- _TASK DIRECTIONS_:
The reply should consist of the entire listing, word for word.

[COLLECTED MATERIAL]

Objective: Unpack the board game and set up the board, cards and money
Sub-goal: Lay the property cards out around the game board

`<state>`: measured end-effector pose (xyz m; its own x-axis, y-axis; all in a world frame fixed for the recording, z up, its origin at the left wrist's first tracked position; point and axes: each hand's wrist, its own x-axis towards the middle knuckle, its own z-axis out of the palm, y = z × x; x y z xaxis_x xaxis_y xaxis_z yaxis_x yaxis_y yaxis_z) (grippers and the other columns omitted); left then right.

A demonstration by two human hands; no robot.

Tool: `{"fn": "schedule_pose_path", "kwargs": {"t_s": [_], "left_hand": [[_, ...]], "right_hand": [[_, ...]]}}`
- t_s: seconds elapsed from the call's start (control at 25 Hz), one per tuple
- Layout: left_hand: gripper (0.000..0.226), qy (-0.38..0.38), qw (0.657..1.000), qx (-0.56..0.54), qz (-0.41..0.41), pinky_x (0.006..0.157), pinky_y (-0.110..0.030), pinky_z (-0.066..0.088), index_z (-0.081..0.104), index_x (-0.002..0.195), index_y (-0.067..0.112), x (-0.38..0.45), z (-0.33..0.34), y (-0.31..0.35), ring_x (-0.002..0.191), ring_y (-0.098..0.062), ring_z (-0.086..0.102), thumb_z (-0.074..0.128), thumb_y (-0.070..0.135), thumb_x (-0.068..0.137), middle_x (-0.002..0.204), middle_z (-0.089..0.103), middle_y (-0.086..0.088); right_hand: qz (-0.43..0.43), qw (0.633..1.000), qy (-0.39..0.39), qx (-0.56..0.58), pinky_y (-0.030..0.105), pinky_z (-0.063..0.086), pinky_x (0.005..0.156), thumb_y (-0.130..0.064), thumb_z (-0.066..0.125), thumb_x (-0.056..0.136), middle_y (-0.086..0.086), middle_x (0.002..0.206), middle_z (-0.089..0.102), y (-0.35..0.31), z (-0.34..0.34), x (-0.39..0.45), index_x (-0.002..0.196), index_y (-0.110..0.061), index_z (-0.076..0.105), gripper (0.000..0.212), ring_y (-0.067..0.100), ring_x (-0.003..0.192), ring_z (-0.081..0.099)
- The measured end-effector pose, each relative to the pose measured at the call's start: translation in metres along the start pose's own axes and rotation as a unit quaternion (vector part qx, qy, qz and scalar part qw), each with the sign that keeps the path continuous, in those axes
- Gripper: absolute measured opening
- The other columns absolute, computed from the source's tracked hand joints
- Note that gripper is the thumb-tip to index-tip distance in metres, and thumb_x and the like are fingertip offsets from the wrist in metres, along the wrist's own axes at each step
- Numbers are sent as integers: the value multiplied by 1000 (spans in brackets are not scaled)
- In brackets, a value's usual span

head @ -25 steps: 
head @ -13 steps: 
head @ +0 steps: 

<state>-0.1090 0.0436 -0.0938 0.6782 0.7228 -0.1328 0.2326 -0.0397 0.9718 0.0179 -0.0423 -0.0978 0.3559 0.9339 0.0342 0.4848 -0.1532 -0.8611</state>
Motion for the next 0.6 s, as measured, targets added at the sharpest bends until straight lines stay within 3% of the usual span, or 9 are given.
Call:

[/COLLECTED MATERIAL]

- _REPLY_:
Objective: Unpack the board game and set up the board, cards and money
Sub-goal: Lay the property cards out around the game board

`<state>`: measured end-effector pose (xyz m; its own x-axis, y-axis; all in a world frame fixed for the recording, z up, its origin at the left wrist's first tracked position; point and axes: each hand's wrist, its own x-axis towards the middle knuckle, its own z-axis out of the palm, y = z × x; x y z xaxis_x xaxis_y xaxis_z yaxis_x yaxis_y yaxis_z) (grippers and the other columns omitted); left then right.

A demonstration by two human hands; no robot.

Tool: `{"fn": "schedule_pose_path", "kwargs": {"t_s": [_], "left_hand": [[_, ...]], "right_hand": [[_, ...]]}}`
- t_s: seconds elapsed from the call's start (control at 25 Hz), one per tuple
- Layout: left_hand: gripper (0.000..0.226), qy (-0.38..0.38), qw (0.657..1.000), qx (-0.56..0.54), qz (-0.41..0.41), pinky_x (0.006..0.157), pinky_y (-0.110..0.030), pinky_z (-0.066..0.088), index_z (-0.081..0.104), index_x (-0.002..0.195), index_y (-0.067..0.112), x (-0.38..0.45), z (-0.33..0.34), y (-0.31..0.35), ring_x (-0.002..0.191), ring_y (-0.098..0.062), ring_z (-0.086..0.102), thumb_z (-0.074..0.128), thumb_y (-0.070..0.135), thumb_x (-0.068..0.137), middle_x (-0.002..0.204), middle_z (-0.089..0.103), middle_y (-0.086..0.088); right_hand: qz (-0.43..0.43), qw (0.633..1.000), qy (-0.39..0.39), qx (-0.56..0.58), pinky_y (-0.030..0.105), pinky_z (-0.063..0.086), pinky_x (0.005..0.156), thumb_y (-0.130..0.064), thumb_z (-0.066..0.125), thumb_x (-0.056..0.136), middle_y (-0.086..0.086), middle_x (0.002..0.206), middle_z (-0.089..0.102), y (-0.35..0.31), z (-0.34..0.34), x (-0.39..0.45), index_x (-0.002..0.196), index_y (-0.110..0.061), index_z (-0.076..0.105), gripper (0.000..0.212), ring_y (-0.067..0.100), ring_x (-0.003..0.192), ring_z (-0.081..0.099)
- The measured end-effector pose, each relative to the pose measured at the call's start: translation in metres along the start pose's own axes and rotation as a unit quaternion (vector part qx, qy, qz and scalar part qw), each with the sign that keeps the path continuous, in those axes
- Gripper: absolute measured opening
- The other columns absolute, computed from the source's tracked hand joints
- Note that gripper is the thumb-tip to index-tip distance in metres, and thumb_x and the like are fingertip offsets from the wrist in metres, along the wrist's own axes at each step
- Numbers are sent as integers: the value multiplied by 1000 (spans in brackets are not scaled)
- In brackets, a value's usual span

head @ -25 steps: 
head @ -13 steps: 
head @ +0 steps: 

<state>-0.1090 0.0436 -0.0938 0.6782 0.7228 -0.1328 0.2326 -0.0397 0.9718 0.0179 -0.0423 -0.0978 0.3559 0.9339 0.0342 0.4848 -0.1532 -0.8611</state>
Motion for the next 0.6 s, as measured, targets added at the sharpest bends until straight lines stay within 3% of the usual span, or 9 are given.
Call:

There's nothing left to add to the output.